Después del exterminio de los inmuebles lloramos la muerte de los muebles, aunque aquí no interviene tanto la legión extranjera del lucro. La pérdida es más simple y la culpa suele ser nuestra: pusimos demasiadas veces el pie en la banqueta art déco del dormitorio para cortarnos las uñas, o gastamos a fuerza de codo ese sillón favorito de lectura que tenía una musculatura y una tapicería ya irreparables. Enseres usados, otra cosa muy madrileña, y quién sabe si hasta castiza. Se trata, entre todas las ciudades del mundo que conozco, de la que más se desprende de mobiliario doméstico en buen estado, dejándolo, no sólo en los días de recogida prescrita por el Ayuntamiento, en la acera. Y la verdad es que si uno no tuviera ya tanto ahogo de libros y cachivaches en su apartamento, dan ganas muchas noches de subirte esos expositores en perfecto estado que han dejado los de la tienda de fotografía en quiebra, los maniquíes de cartón piedra de la mercería de la esquina y, en casos de paseantes más necesitados, la mesa coja o el diván con un solo costurón en el respaldo.

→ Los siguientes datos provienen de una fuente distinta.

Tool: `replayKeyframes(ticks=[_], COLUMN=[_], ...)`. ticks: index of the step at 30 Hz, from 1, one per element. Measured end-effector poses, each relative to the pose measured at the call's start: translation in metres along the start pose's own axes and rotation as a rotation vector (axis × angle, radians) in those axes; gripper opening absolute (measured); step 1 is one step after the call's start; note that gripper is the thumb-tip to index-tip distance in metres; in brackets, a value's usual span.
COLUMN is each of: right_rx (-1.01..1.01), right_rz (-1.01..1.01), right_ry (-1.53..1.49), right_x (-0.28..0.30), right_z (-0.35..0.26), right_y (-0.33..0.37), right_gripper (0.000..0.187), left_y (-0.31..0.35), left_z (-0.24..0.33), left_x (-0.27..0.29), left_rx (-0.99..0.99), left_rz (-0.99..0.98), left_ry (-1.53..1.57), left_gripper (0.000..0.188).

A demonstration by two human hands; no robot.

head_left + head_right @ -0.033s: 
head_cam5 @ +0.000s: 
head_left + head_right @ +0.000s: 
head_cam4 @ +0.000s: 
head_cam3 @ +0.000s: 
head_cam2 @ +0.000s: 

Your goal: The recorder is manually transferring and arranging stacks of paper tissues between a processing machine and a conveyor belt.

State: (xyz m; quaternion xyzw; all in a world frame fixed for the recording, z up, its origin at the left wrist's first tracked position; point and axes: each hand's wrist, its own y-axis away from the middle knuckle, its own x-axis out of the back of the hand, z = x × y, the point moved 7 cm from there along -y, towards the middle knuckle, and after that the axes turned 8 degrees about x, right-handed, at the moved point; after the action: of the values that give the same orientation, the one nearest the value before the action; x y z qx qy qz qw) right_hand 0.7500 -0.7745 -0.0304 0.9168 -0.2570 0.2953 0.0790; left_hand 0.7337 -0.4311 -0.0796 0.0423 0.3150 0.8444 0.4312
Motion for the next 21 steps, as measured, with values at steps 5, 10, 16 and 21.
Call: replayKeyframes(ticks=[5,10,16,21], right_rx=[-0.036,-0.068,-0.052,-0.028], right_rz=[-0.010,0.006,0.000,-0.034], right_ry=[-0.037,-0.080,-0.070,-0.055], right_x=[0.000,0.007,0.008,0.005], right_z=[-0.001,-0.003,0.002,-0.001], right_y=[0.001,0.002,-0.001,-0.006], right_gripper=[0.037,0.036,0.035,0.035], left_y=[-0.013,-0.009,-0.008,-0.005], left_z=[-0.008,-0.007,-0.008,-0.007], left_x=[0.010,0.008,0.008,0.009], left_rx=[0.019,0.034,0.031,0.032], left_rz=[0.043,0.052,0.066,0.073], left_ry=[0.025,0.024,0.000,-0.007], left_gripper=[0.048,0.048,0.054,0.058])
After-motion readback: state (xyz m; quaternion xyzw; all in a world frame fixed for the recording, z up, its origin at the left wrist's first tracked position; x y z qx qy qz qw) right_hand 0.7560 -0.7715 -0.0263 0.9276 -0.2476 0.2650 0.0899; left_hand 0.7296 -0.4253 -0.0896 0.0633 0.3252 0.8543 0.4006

La tercera pérdida que me hace sentirme obsoleto es la desaparición de lo fungible. Dejan de fabricarse bebidas a las que uno se aficionó en sus moderadas costumbres alcohólicas (como el destilado Aqua d'Or de la casa Torres) o patatas fritas sin franquicia; incluso peligra, por otro cierre que vi en la calle de Atocha hace una semana, el sempiterno bocadillo de calamares, aunque en este caso confío en que Esperanza Aguirre, con algún resto del dinero gastado en la película de Garci y el fiestón del Teatro del Canal, subvencione la permanencia de este aceitoso pero inmarcesible manjar. Lo que llevo peor es la cosa farmacéutica. Mis problemas de salud son variados pero, por el momento, todos dentro de un orden remediable. Pero no me refiero tanto a los grandes remedios como a los pequeños paliativos, que, por supuesto, también se hacen adictivos aunque sean inocuos y de muy bajo costo. Hace años se puso de moda el Katovit, un clorhidrato de prolintano con riboflavina (esa inigualable poesía ultraísta del prospecto), indicado para trastornos generales de la edad avanzada, pero que los más jóvenes empezaron a comprar a mansalva (costaba la caja de 20 grageas 326 pesetas) porque te daba un agradable y corto colocón. Primero se hizo necesario con receta y después se eliminó por lo visto del mercado libre, aunque tengo entendido que aún se encuentra en el underground. También era muy agradable una anfepramona llamada Delgamer, que tenía la doble virtud de hacerte guardar la línea y proporcionarte ese estímulo que a las siete de la tarde tan bien te sienta. Desaparecida igualmente, o descatalogada.

Pero mi obsolescencia (que rima con decadencia, con abstinencia) se topa ahora con algo carente de cualquier ribete psicotrópico o intoxicante, aunque también sea líquido: el producto con el que llevo décadas limpiando mis lentes rígidas. La marca Lentiflex, sita en una dirección también bastante poética, el Prado de las Banderillas, 7, del polígono industrial de La Mina, en Colmenar Viejo; ni sabe ni contesta cuando mi farmacéutica le pide reponer las existencias. Así que lo que empezó como crónica urbana costumbrista termina como una llamada de socorro a unos laboratorios que no me dejan ver lo que hay detrás del bosque de mi ciudad.